## Directions for this task:
Give the listing again exactly, omitting its images.
- Opening Delimiter -
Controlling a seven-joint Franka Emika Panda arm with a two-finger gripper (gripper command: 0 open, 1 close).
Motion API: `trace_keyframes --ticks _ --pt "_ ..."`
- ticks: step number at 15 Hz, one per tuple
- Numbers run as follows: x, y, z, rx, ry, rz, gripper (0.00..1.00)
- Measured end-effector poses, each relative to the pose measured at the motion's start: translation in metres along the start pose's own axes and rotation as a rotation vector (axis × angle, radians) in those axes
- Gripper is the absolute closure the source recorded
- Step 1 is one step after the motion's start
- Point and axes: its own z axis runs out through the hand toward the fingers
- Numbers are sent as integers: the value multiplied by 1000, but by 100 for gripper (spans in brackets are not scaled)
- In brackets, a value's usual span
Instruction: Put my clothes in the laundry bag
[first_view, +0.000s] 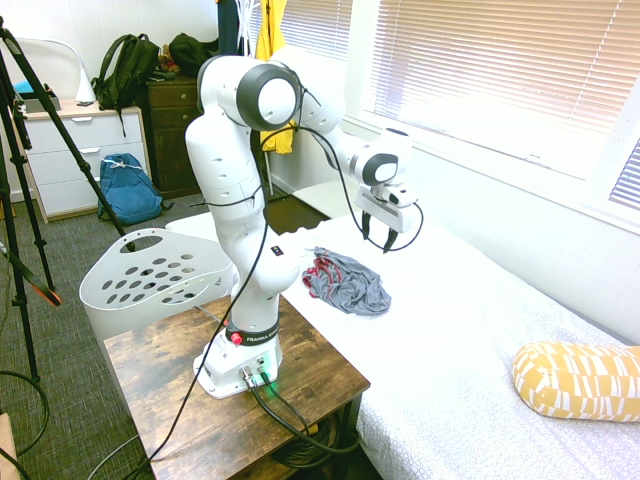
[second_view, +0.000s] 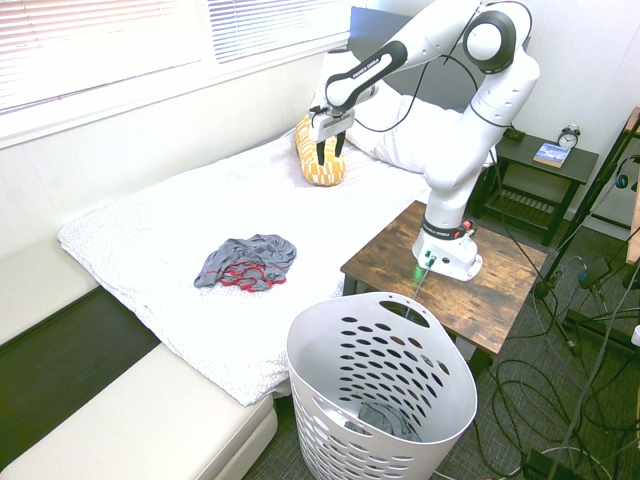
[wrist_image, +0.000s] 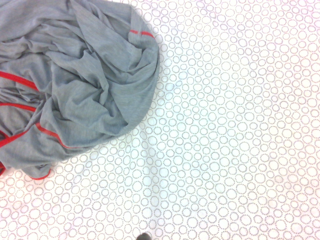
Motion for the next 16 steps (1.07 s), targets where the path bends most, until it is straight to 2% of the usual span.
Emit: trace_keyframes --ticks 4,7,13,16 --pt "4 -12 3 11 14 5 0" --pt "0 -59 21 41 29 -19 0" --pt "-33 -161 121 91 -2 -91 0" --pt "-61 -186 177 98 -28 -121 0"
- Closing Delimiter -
## Worked solution:
Controlling a seven-joint Franka Emika Panda arm with a two-finger gripper (gripper command: 0 open, 1 close).
Motion API: `trace_keyframes --ticks _ --pt "_ ..."`
- ticks: step number at 15 Hz, one per tuple
- Numbers run as follows: x, y, z, rx, ry, rz, gripper (0.00..1.00)
- Measured end-effector poses, each relative to the pose measured at the motion's start: translation in metres along the start pose's own axes and rotation as a rotation vector (axis × angle, radians) in those axes
- Gripper is the absolute closure the source recorded
- Step 1 is one step after the motion's start
- Point and axes: its own z axis runs out through the hand toward the fingers
- Numbers are sent as integers: the value multiplied by 1000, but by 100 for gripper (spans in brackets are not scaled)
- In brackets, a value's usual span
Instruction: Put my clothes in the laundry bag
[first_view, +0.000s] 
[second_view, +0.000s] 
[wrist_image, +0.000s] 
Motion for the next 16 steps (1.07 s), targets where the path bends most, until it is straight to 2% of the usual span.
Emit: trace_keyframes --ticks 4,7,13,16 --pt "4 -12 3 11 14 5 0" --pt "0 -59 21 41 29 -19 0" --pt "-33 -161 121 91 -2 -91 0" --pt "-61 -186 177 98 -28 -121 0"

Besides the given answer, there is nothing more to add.